[TASK PROMPT]: Given the material below, output exactly the lines from the line with "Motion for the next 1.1" to the line with "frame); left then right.", both ends included, and no other lines.

[STORED DATA]:
________________________________________

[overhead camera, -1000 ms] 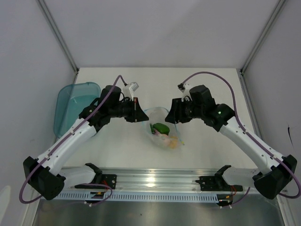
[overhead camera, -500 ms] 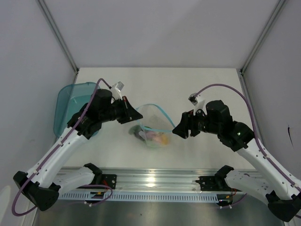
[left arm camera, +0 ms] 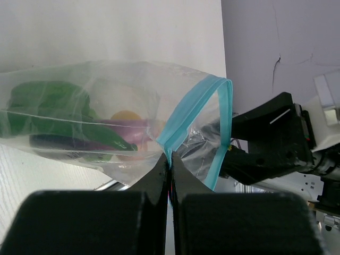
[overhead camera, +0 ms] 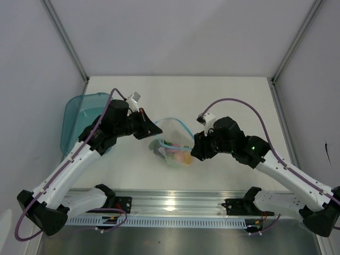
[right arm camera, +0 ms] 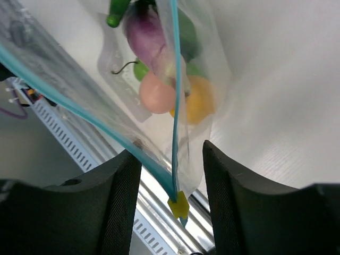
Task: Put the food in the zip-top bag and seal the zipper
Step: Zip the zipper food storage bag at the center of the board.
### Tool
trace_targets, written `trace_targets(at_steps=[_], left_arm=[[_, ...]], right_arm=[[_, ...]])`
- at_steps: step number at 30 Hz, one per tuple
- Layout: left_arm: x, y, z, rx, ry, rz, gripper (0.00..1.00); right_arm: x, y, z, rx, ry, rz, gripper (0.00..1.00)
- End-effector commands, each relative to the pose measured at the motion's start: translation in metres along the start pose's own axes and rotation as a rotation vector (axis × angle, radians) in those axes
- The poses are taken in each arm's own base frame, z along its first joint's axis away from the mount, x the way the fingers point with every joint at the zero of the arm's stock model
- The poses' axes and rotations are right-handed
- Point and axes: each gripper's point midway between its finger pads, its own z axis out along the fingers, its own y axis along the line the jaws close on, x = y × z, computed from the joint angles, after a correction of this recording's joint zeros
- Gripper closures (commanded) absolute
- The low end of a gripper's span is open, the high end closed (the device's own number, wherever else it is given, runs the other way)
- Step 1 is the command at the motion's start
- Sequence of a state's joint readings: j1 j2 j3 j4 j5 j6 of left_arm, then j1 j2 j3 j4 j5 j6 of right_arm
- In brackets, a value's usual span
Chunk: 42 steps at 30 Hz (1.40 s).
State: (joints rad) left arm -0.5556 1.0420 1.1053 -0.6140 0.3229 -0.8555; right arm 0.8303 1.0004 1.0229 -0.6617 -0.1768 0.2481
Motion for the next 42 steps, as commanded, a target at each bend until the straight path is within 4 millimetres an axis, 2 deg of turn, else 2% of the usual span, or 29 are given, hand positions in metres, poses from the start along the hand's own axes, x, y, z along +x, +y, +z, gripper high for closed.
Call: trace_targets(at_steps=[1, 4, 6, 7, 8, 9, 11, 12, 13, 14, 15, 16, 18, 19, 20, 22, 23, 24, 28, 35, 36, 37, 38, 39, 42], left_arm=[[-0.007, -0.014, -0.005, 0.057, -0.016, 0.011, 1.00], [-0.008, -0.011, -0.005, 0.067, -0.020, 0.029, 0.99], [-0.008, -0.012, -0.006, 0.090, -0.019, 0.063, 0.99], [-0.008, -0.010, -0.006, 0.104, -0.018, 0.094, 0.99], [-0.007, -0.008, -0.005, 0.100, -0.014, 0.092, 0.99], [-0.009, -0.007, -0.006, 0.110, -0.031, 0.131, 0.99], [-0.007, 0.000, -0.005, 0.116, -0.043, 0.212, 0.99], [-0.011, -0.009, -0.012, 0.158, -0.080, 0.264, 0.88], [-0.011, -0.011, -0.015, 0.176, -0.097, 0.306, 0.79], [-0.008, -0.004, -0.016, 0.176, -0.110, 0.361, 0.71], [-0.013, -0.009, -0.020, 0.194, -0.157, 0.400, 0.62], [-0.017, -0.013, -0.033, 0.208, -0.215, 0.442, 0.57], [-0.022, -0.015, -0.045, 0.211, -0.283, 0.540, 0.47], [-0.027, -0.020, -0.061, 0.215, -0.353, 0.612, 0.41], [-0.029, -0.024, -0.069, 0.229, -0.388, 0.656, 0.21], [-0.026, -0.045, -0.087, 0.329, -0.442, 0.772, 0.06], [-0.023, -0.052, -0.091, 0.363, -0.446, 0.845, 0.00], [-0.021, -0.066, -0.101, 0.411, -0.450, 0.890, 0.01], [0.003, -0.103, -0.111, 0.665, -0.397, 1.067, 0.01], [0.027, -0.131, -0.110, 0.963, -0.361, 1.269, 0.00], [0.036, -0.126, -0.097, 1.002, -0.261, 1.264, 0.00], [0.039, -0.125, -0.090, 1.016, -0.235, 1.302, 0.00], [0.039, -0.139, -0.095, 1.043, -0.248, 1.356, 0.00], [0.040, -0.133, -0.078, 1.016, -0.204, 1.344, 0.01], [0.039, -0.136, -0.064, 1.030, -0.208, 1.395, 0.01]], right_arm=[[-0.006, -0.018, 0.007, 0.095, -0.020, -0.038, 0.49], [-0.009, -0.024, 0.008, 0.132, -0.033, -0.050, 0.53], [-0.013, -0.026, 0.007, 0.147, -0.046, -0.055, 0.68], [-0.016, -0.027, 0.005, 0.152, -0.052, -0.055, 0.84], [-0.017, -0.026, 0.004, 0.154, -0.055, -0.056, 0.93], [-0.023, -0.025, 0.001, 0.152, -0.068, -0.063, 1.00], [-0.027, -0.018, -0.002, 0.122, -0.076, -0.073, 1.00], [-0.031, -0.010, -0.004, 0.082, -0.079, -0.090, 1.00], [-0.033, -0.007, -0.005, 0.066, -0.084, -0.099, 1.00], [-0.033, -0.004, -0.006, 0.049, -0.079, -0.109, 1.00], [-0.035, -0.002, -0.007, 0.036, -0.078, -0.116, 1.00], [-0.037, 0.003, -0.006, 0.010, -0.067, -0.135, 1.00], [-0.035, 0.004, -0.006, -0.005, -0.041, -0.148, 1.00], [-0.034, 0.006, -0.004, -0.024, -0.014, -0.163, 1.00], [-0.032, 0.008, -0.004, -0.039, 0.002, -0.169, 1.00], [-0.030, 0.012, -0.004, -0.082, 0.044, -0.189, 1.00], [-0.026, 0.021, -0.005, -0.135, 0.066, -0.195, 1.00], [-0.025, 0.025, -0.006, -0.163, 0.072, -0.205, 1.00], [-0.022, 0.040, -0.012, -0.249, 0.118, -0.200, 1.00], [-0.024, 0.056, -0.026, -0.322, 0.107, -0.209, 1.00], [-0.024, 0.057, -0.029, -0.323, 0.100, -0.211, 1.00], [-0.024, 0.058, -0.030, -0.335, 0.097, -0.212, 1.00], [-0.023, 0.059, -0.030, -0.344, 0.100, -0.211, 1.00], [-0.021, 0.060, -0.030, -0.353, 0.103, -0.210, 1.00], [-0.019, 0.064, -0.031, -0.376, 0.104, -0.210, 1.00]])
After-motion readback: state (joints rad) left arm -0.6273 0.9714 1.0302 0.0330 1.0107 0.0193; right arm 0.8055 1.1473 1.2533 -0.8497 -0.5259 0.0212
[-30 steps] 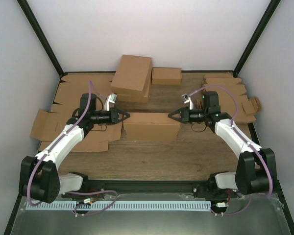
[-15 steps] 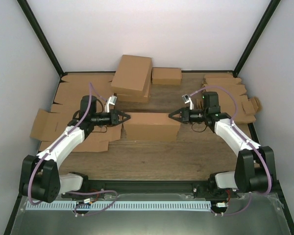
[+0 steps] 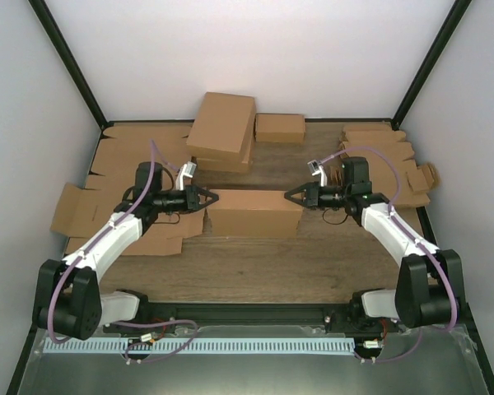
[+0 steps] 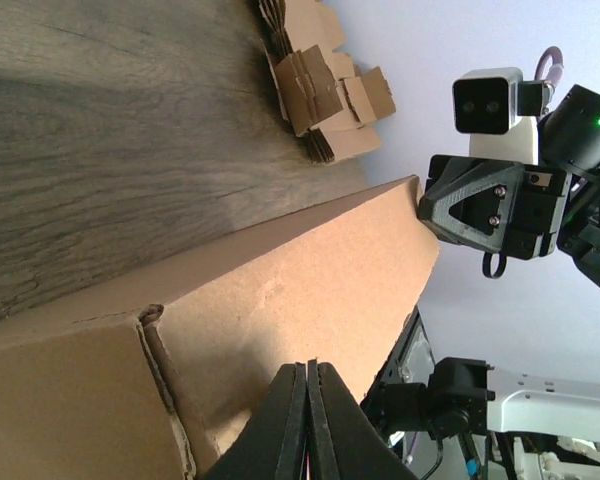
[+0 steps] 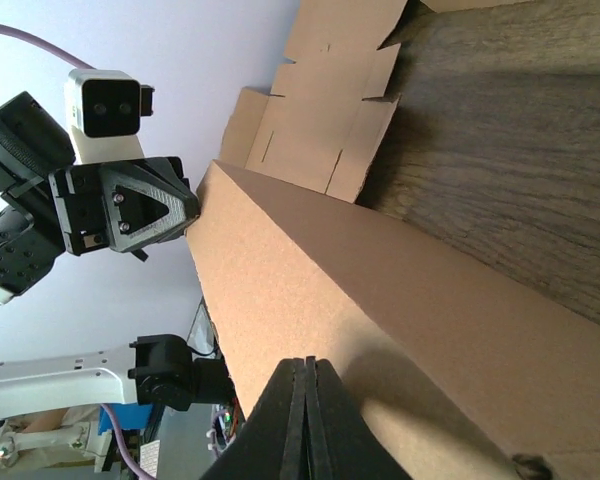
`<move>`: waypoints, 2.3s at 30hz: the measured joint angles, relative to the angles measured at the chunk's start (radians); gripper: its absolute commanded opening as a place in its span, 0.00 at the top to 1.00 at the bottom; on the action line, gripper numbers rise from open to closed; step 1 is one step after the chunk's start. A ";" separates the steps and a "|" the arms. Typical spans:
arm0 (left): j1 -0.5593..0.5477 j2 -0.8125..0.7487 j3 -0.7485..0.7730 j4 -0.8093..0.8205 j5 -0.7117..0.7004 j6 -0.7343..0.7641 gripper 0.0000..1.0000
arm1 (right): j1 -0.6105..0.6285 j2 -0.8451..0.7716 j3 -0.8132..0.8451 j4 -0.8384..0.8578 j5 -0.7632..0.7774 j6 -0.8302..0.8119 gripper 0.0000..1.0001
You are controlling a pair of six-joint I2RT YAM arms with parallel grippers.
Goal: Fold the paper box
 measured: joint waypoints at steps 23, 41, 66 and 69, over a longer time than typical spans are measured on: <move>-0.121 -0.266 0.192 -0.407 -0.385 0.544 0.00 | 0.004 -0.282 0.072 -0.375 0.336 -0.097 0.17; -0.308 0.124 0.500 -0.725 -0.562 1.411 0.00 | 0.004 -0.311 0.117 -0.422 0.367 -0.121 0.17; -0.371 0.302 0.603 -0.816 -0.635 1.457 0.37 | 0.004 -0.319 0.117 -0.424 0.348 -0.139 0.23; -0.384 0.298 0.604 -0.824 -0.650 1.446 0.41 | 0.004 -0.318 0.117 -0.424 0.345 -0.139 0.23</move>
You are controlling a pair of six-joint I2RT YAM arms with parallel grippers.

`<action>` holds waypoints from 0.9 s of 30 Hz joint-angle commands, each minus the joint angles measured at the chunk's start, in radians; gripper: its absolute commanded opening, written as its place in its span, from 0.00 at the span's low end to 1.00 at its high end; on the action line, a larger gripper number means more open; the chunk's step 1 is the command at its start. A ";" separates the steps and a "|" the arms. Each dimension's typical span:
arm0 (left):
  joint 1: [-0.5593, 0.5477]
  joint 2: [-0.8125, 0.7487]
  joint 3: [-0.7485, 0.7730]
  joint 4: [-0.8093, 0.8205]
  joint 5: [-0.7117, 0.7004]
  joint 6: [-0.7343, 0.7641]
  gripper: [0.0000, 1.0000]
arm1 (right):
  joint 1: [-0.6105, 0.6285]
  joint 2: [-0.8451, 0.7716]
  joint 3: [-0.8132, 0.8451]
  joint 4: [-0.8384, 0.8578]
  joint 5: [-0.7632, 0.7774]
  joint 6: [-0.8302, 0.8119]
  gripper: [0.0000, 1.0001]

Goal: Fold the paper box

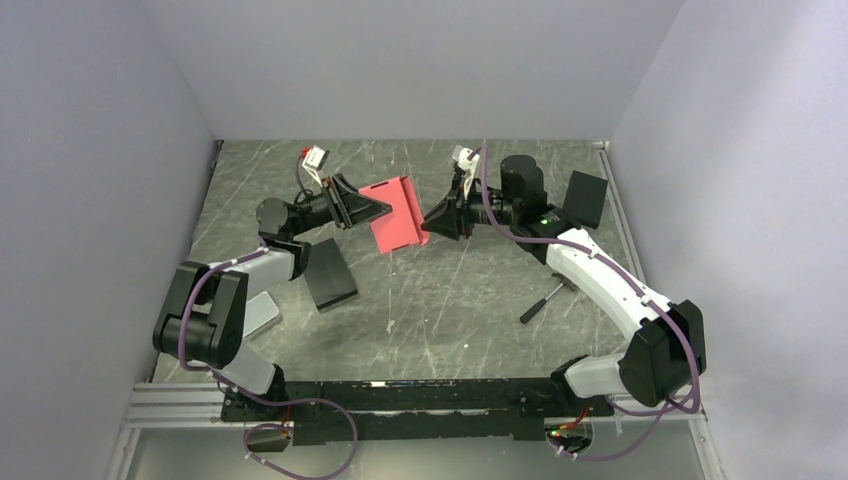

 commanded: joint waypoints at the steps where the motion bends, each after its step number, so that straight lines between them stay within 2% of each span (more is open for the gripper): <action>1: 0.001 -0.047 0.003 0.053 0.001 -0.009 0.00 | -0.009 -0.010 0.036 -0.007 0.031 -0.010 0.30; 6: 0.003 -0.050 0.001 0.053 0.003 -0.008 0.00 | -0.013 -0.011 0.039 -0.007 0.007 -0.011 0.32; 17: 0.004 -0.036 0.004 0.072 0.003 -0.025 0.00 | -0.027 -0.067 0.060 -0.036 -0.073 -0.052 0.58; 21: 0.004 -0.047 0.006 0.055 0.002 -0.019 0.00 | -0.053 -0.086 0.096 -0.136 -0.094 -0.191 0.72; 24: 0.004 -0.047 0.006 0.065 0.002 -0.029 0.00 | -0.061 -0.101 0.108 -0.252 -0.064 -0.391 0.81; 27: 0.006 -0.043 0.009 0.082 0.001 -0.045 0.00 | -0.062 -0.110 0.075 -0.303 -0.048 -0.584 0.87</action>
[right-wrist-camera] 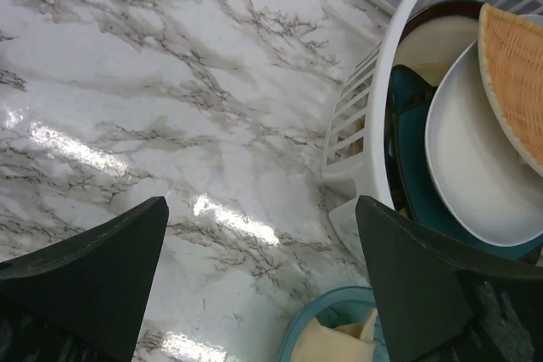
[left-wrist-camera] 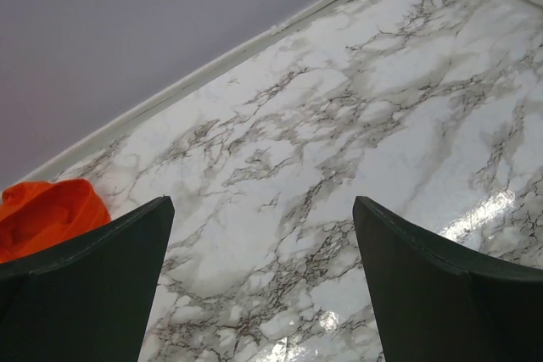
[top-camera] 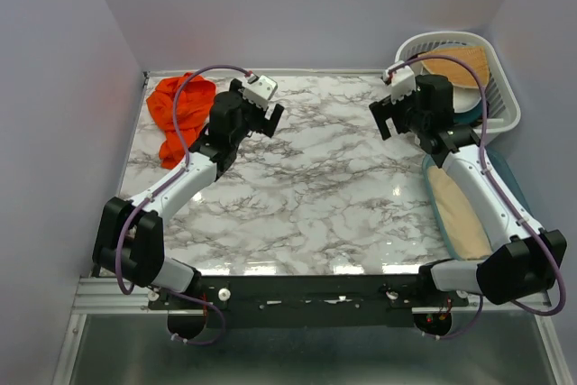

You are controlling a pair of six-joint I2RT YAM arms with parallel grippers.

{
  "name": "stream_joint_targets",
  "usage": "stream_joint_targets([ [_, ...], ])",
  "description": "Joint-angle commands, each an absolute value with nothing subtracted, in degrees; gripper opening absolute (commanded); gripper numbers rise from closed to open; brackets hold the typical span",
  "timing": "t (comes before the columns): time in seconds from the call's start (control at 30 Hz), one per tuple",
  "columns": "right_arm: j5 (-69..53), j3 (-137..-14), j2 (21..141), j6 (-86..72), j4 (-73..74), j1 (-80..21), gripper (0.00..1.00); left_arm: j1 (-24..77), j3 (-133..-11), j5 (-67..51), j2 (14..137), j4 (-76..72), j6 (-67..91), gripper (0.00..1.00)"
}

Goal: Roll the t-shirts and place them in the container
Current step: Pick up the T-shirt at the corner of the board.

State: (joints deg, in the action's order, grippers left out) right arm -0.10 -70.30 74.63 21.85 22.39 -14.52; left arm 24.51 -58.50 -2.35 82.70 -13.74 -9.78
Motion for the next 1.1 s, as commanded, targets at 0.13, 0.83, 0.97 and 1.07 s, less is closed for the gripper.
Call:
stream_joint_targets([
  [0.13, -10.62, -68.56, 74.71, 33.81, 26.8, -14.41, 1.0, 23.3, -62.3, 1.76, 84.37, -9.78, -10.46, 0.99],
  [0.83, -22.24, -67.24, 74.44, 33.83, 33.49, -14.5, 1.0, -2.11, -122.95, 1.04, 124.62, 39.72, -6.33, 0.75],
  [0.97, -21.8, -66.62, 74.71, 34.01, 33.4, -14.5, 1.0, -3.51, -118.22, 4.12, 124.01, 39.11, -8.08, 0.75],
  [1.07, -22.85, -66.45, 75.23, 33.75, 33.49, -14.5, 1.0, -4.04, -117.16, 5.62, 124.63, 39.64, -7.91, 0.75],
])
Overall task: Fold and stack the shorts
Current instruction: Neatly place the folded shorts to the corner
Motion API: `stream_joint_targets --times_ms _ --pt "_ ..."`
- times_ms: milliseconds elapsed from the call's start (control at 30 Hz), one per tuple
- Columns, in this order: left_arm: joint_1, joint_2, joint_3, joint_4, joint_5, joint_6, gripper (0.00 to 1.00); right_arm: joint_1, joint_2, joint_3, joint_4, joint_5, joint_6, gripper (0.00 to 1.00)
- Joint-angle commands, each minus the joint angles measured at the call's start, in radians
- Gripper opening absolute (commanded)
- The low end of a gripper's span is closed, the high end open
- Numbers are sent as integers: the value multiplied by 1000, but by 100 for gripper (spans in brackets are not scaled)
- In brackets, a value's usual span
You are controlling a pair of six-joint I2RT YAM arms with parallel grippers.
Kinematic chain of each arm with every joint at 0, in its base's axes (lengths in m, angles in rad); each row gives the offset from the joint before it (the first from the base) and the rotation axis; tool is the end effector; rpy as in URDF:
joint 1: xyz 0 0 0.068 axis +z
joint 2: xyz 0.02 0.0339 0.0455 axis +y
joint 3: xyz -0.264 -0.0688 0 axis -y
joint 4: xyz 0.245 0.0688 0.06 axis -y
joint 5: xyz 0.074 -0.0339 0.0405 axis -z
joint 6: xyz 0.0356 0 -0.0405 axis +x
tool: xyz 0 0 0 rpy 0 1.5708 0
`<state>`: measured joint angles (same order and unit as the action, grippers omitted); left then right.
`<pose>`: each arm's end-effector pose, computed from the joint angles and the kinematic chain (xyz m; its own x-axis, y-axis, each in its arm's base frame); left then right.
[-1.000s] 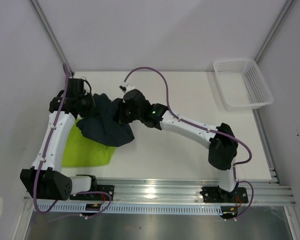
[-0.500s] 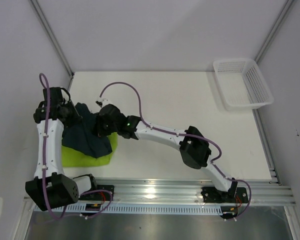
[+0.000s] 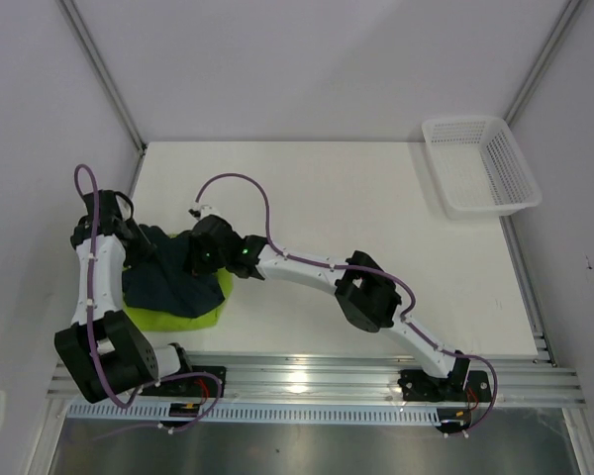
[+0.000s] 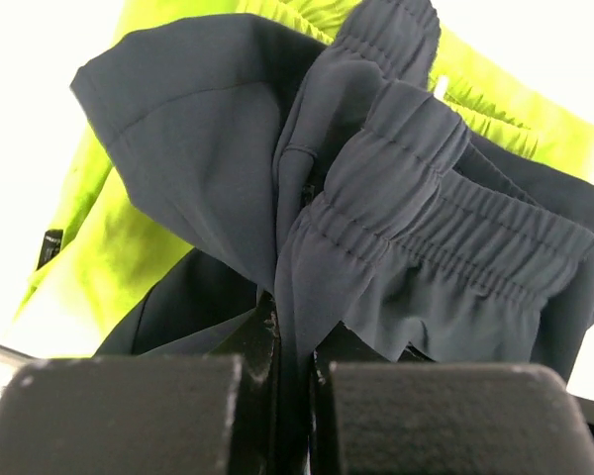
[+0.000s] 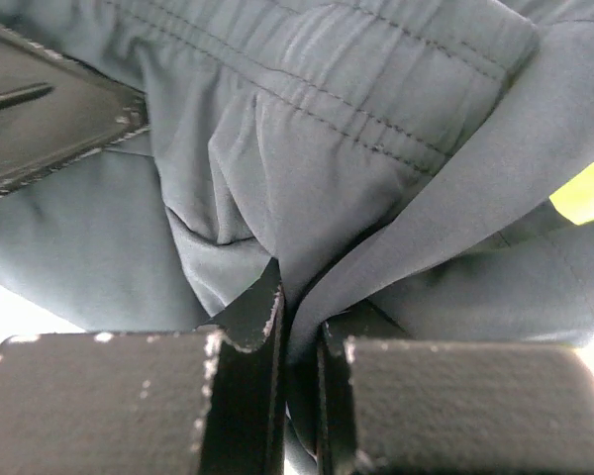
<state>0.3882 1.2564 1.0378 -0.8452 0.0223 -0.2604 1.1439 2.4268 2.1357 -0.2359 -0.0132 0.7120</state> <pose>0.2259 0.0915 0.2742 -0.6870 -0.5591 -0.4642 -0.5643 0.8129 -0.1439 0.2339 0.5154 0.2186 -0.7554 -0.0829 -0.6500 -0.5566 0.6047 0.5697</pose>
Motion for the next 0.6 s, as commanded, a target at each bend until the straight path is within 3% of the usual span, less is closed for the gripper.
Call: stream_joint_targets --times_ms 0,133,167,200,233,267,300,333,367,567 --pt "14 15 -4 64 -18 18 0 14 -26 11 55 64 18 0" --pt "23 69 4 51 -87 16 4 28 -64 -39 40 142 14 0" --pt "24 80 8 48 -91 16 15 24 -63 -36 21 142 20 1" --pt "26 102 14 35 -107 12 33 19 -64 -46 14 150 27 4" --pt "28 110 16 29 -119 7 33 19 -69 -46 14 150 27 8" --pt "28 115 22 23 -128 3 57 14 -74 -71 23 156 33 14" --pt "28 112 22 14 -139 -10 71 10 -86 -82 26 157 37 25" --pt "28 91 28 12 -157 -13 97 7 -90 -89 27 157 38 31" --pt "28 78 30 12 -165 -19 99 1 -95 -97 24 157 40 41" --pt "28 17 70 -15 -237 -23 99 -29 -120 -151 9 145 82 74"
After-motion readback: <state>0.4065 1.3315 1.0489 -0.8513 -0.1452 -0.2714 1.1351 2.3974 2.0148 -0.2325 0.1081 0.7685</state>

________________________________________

[ANSWER]:
Motion for the next 1.1 s, as commanded, targets at 0.13, 0.83, 0.97 and 1.07 s, less is closed for the gripper.
Call:
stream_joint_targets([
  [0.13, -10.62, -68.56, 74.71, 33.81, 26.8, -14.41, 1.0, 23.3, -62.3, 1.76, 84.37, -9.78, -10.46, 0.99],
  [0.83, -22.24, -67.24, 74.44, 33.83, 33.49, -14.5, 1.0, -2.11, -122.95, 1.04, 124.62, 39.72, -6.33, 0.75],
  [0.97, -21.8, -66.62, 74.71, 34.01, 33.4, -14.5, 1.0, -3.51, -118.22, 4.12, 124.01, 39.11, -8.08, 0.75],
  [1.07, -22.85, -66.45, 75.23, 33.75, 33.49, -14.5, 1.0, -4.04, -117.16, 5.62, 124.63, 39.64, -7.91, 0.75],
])
Overall task: Fold and stack the shorts
Current instruction: Neatly place the folded shorts to the corner
Motion API: `stream_joint_targets --times_ms _ --pt "_ ..."`
- times_ms: milliseconds elapsed from the call's start (control at 30 Hz), one per tuple
- Columns, in this order: left_arm: joint_1, joint_2, joint_3, joint_4, joint_5, joint_6, gripper (0.00 to 1.00); right_arm: joint_1, joint_2, joint_3, joint_4, joint_5, joint_6, gripper (0.00 to 1.00)
- Joint-angle commands, each minus the joint angles measured at the call's start, in radians
- Gripper opening absolute (commanded)
- The low end of a gripper's span is closed, the high end open
- Numbers are sent as integers: the value multiplied by 1000, but by 100 for gripper (spans in brackets are not scaled)
- In brackets, a value's usual span
You are controlling a pair of six-joint I2RT YAM arms with parallel grippers.
Kinematic chain of each arm with every joint at 0, in its base's axes (lengths in m, angles in rad); each row gives the offset from the joint before it (the first from the base) and the rotation axis; tool is the end effector; rpy as in URDF:
joint 1: xyz 0 0 0.068 axis +z
joint 2: xyz 0.02 0.0339 0.0455 axis +y
joint 3: xyz -0.264 -0.0688 0 axis -y
joint 4: xyz 0.245 0.0688 0.06 axis -y
joint 5: xyz 0.074 -0.0339 0.0405 axis -z
joint 6: xyz 0.0356 0 -0.0405 axis +x
tool: xyz 0 0 0 rpy 0 1.5708 0
`<state>`: measured joint angles (same order and unit as the action, grippers omitted); left then right.
`<pose>`: each arm's end-effector pose, computed from the joint angles and the kinematic chain (xyz m; its own x-axis, y-axis, each in its arm's base frame); left then right.

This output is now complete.